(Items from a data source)
• • •

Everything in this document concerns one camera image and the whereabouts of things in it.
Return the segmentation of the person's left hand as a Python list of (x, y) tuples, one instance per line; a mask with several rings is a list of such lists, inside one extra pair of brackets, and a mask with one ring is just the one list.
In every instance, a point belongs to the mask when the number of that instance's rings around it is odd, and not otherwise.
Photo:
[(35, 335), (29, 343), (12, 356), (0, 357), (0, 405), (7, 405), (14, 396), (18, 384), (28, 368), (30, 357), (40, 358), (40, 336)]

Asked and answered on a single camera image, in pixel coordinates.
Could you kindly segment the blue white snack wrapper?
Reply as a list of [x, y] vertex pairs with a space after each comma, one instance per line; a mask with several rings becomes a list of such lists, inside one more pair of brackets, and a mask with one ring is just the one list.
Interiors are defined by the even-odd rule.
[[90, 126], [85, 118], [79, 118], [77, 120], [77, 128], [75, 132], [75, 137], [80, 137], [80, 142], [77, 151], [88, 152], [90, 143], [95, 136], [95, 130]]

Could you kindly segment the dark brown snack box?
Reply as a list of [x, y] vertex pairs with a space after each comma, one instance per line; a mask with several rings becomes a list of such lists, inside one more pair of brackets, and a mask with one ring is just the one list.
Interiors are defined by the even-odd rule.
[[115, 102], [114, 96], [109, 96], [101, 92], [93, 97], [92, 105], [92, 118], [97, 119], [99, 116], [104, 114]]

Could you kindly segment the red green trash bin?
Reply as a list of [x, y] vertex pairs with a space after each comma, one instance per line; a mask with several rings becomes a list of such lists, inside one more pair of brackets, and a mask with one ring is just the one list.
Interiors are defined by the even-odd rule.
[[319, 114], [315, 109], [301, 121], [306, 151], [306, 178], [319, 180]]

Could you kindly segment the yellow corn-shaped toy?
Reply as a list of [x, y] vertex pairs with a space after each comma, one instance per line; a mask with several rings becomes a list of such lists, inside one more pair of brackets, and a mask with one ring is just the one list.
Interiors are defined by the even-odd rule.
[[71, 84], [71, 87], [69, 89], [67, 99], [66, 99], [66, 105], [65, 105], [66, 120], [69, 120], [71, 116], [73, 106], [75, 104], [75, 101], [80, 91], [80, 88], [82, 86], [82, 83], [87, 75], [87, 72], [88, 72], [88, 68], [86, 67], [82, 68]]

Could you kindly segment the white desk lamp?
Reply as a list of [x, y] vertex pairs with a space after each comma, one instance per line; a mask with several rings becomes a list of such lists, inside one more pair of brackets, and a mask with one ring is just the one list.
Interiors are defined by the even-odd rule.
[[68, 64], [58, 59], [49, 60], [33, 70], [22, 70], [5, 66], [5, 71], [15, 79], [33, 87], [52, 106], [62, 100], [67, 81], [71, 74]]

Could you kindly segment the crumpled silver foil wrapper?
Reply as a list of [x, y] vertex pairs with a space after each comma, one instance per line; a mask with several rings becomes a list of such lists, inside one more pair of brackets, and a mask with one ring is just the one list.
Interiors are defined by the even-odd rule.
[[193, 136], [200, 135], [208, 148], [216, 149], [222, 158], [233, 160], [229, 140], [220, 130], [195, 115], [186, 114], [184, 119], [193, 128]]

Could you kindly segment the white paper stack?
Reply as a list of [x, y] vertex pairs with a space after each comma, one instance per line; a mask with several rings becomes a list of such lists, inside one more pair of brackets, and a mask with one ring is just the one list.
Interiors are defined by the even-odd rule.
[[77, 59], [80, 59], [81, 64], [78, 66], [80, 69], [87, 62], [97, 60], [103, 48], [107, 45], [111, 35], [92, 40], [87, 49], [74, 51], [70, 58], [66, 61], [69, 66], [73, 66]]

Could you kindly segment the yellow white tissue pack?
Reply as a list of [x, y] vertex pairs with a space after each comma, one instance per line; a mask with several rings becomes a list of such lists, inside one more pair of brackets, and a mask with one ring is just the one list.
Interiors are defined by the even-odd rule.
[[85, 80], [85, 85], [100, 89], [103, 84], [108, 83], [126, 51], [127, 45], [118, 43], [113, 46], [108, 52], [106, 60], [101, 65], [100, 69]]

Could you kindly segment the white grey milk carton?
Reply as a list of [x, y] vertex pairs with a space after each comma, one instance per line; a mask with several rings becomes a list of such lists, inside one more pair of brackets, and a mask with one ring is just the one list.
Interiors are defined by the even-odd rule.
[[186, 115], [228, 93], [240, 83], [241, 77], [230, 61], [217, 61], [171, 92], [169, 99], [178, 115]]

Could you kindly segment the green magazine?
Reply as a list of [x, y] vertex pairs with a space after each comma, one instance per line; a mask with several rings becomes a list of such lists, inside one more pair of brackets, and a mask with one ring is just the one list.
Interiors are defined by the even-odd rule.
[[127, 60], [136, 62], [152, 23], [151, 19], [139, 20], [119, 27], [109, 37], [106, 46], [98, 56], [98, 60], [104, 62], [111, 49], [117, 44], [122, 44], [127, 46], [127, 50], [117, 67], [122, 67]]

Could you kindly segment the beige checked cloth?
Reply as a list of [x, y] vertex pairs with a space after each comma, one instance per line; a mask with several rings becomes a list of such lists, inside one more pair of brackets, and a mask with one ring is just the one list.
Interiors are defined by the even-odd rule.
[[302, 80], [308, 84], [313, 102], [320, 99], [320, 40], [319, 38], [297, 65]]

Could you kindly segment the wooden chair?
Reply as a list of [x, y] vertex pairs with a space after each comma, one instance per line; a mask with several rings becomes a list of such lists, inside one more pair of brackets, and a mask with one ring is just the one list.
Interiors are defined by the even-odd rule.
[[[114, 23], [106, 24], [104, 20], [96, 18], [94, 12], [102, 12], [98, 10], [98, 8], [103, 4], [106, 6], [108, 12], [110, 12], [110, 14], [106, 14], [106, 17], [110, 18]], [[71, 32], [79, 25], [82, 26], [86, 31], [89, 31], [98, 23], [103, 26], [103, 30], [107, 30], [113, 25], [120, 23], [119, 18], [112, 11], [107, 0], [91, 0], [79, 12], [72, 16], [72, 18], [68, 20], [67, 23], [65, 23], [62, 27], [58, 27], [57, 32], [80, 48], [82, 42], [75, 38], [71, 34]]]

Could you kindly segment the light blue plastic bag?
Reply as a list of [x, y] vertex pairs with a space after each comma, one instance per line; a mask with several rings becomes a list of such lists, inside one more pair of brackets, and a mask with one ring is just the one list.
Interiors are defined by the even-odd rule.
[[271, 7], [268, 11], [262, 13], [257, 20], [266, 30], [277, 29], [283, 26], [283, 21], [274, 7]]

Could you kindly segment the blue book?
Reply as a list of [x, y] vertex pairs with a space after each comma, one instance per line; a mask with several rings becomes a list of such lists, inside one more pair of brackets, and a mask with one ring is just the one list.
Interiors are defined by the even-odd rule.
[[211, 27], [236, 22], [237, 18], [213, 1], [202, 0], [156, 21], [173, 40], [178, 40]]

• • •

Work task
In full and without alteration, reproduce the records above.

Exercise response
Everything in this document concerns one camera image and the whereabouts of things in it.
Return the segmentation of the person's left hand as a Python list of (x, y) tuples, one instance per line; a mask with several rings is a list of such lists, inside one extra pair of brackets, and a mask with one ring is just the one list.
In every instance, a point belongs to the mask when the number of that instance's rings around it is odd, and not otherwise.
Photo:
[(35, 335), (29, 343), (12, 356), (0, 357), (0, 405), (7, 405), (14, 396), (18, 384), (28, 368), (30, 357), (40, 358), (40, 336)]

Asked and answered on a single camera image, in pixel coordinates.
Could you kindly segment the blue white snack wrapper?
Reply as a list of [x, y] vertex pairs with a space after each comma, one instance per line; a mask with several rings becomes a list of such lists, inside one more pair of brackets, and a mask with one ring is just the one list.
Interiors are defined by the even-odd rule.
[[90, 126], [85, 118], [79, 118], [77, 120], [77, 128], [75, 132], [75, 137], [80, 137], [80, 142], [77, 151], [88, 152], [90, 143], [95, 136], [95, 130]]

Could you kindly segment the dark brown snack box?
Reply as a list of [x, y] vertex pairs with a space after each comma, one instance per line; a mask with several rings becomes a list of such lists, inside one more pair of brackets, and a mask with one ring is just the one list.
Interiors are defined by the even-odd rule.
[[115, 102], [114, 96], [109, 96], [101, 92], [93, 97], [92, 105], [92, 118], [97, 119], [99, 116], [104, 114]]

Could you kindly segment the red green trash bin?
Reply as a list of [x, y] vertex pairs with a space after each comma, one instance per line; a mask with several rings becomes a list of such lists, inside one more pair of brackets, and a mask with one ring is just the one list.
Interiors are defined by the even-odd rule.
[[319, 114], [315, 109], [301, 121], [306, 151], [306, 178], [319, 180]]

Could you kindly segment the yellow corn-shaped toy?
Reply as a list of [x, y] vertex pairs with a space after each comma, one instance per line; a mask with several rings becomes a list of such lists, inside one more pair of brackets, and a mask with one ring is just the one list.
Interiors are defined by the even-odd rule.
[[71, 84], [71, 87], [69, 89], [67, 99], [66, 99], [66, 105], [65, 105], [66, 120], [69, 120], [71, 116], [73, 106], [75, 104], [75, 101], [80, 91], [80, 88], [82, 86], [82, 83], [87, 75], [87, 72], [88, 72], [88, 68], [86, 67], [82, 68]]

Could you kindly segment the white desk lamp?
Reply as a list of [x, y] vertex pairs with a space after each comma, one instance per line; a mask with several rings becomes a list of such lists, inside one more pair of brackets, and a mask with one ring is just the one list.
Interiors are defined by the even-odd rule.
[[68, 64], [58, 59], [49, 60], [33, 70], [22, 70], [5, 66], [5, 71], [15, 79], [33, 87], [52, 106], [62, 100], [67, 81], [71, 74]]

Could you kindly segment the crumpled silver foil wrapper?
Reply as a list of [x, y] vertex pairs with a space after each comma, one instance per line; a mask with several rings becomes a list of such lists, inside one more pair of brackets, and a mask with one ring is just the one list.
Interiors are defined by the even-odd rule.
[[193, 136], [200, 135], [208, 148], [216, 149], [222, 158], [233, 160], [229, 140], [220, 130], [195, 115], [186, 114], [184, 119], [193, 128]]

Could you kindly segment the white paper stack?
Reply as a list of [x, y] vertex pairs with a space after each comma, one instance per line; a mask with several rings becomes a list of such lists, inside one more pair of brackets, and a mask with one ring is just the one list.
Interiors are defined by the even-odd rule.
[[77, 59], [80, 59], [81, 64], [78, 66], [80, 69], [87, 62], [97, 60], [103, 48], [107, 45], [111, 35], [92, 40], [87, 49], [74, 51], [70, 58], [66, 61], [69, 66], [73, 66]]

Could you kindly segment the yellow white tissue pack?
Reply as a list of [x, y] vertex pairs with a space after each comma, one instance per line; a mask with several rings becomes a list of such lists, inside one more pair of brackets, and a mask with one ring is just the one list.
Interiors are defined by the even-odd rule.
[[85, 80], [85, 85], [100, 89], [103, 84], [108, 83], [126, 51], [127, 45], [118, 43], [113, 46], [108, 52], [106, 60], [101, 65], [100, 69]]

Could you kindly segment the white grey milk carton?
Reply as a list of [x, y] vertex pairs with a space after each comma, one instance per line; a mask with several rings becomes a list of such lists, inside one more pair of brackets, and a mask with one ring is just the one list.
Interiors are defined by the even-odd rule.
[[186, 115], [228, 93], [240, 83], [241, 77], [230, 61], [217, 61], [171, 92], [169, 99], [178, 115]]

Could you kindly segment the green magazine?
Reply as a list of [x, y] vertex pairs with a space after each comma, one instance per line; a mask with several rings becomes a list of such lists, inside one more pair of brackets, and a mask with one ring is just the one list.
Interiors are defined by the even-odd rule.
[[127, 60], [136, 62], [152, 23], [151, 19], [139, 20], [119, 27], [109, 37], [106, 46], [98, 56], [98, 60], [104, 62], [111, 49], [117, 44], [122, 44], [127, 46], [127, 50], [117, 67], [122, 67]]

Could you kindly segment the beige checked cloth?
Reply as a list of [x, y] vertex pairs with a space after each comma, one instance per line; a mask with several rings becomes a list of such lists, inside one more pair of brackets, and a mask with one ring is just the one list.
Interiors are defined by the even-odd rule.
[[302, 80], [308, 84], [313, 102], [320, 99], [320, 40], [319, 38], [297, 65]]

Could you kindly segment the wooden chair?
Reply as a list of [x, y] vertex pairs with a space after each comma, one instance per line; a mask with several rings becomes a list of such lists, inside one more pair of brackets, and a mask with one ring is just the one list.
Interiors are defined by the even-odd rule.
[[[114, 23], [106, 24], [104, 20], [96, 18], [94, 12], [102, 12], [98, 10], [98, 8], [103, 4], [106, 6], [108, 12], [110, 12], [110, 14], [106, 14], [106, 17], [110, 18]], [[71, 32], [79, 25], [82, 26], [86, 31], [89, 31], [98, 23], [103, 26], [103, 30], [107, 30], [113, 25], [120, 23], [119, 18], [112, 11], [107, 0], [91, 0], [79, 12], [72, 16], [72, 18], [68, 20], [67, 23], [65, 23], [62, 27], [58, 27], [57, 32], [80, 48], [82, 42], [75, 38], [71, 34]]]

Could you kindly segment the light blue plastic bag?
Reply as a list of [x, y] vertex pairs with a space after each comma, one instance per line; a mask with several rings becomes a list of such lists, inside one more pair of brackets, and a mask with one ring is just the one list.
Interiors are defined by the even-odd rule.
[[271, 7], [268, 11], [262, 13], [257, 20], [266, 30], [277, 29], [283, 26], [283, 21], [274, 7]]

Could you kindly segment the blue book?
Reply as a list of [x, y] vertex pairs with a space after each comma, one instance per line; a mask with several rings becomes a list of such lists, inside one more pair of brackets, and a mask with one ring is just the one list.
Interiors are defined by the even-odd rule.
[[211, 27], [236, 22], [237, 18], [213, 1], [202, 0], [156, 21], [173, 40], [178, 40]]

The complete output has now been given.